Design and Principles of Data Visualization
This blog will explain more about how we can recreate the visualization. We will perform metrics that can help the effectiveness of your graphics. We also dig deep into the problems adressed for using charts and graphics. And we also explore how D3 can engage users more.
In my last blog, Visual Encoding has been explained. You can see that Visual is the graphic of your data. While Encoding perform as the text, like in narrative story that you have, the Encoding is the noun,verb,adjective that you have.
In this blog a chart is given in much constrained way. Chart is a smaller subset of conventions that are found for combining Visual Encodings. It does so that people not confused of our own chart, folowwing familliar pattern found in most Visual Encoding out there today.
For Data Visualization newbie, this image is a great place to start. It contains most of the charts out there that we can choose. We can devise what kind of data that we have and choose the related graph. Of course when I said most, there's still be chart out there that new that hasn't been listed here or maybe you yourself find a new type of chart. Be remember though that it isn't the best recipe, as long as your audience get which is easiest for them to capture what are you trying to present, that is what matter. You can ask someone that is new to your data and have feedback from him.

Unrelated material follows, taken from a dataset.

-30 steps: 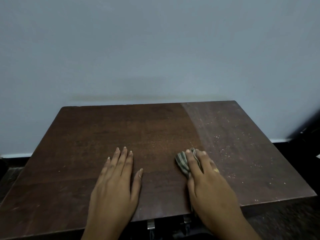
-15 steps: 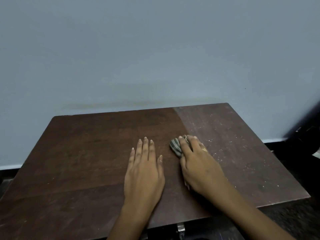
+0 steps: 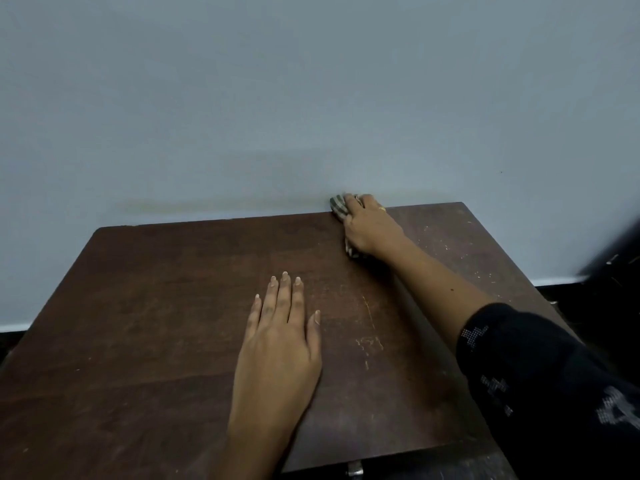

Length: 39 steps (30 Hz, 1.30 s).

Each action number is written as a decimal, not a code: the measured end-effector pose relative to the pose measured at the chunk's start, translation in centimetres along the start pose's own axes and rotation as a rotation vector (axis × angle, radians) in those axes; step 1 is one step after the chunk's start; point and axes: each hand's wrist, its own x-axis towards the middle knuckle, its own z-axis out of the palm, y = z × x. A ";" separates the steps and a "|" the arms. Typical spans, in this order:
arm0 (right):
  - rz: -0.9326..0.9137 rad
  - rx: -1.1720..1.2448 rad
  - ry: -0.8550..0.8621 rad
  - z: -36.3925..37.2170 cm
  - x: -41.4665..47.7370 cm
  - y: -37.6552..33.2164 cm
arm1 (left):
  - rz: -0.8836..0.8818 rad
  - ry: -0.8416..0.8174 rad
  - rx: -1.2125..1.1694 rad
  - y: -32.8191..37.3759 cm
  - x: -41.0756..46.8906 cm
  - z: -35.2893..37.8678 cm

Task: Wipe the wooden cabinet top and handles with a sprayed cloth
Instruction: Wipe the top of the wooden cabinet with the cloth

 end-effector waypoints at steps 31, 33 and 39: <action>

For Data Journalist, they focus on whichever complex the model of the visualization to tell their data the most. But for Data Scientist, addressing the problems is what matters. You want to visualize how your algorithm solve the problems. He also want to choose which chart that can represent the data the most. Carefully pick based on data, columns, and variables that he has.
Chart is part of visuals encoding that we add some variables and describe its relationship, make a chart. Scatter plot is one of example when we want often describe the relationship of two variable, when we know those two are correlated.
Usually, before we pick our chart, we want to know the type and dimension of our data. For each of our variables, what is it that categorical, continuous, time-series, etc? How many dimension that we want to provide for our chart, 1D,2D,3D,etc?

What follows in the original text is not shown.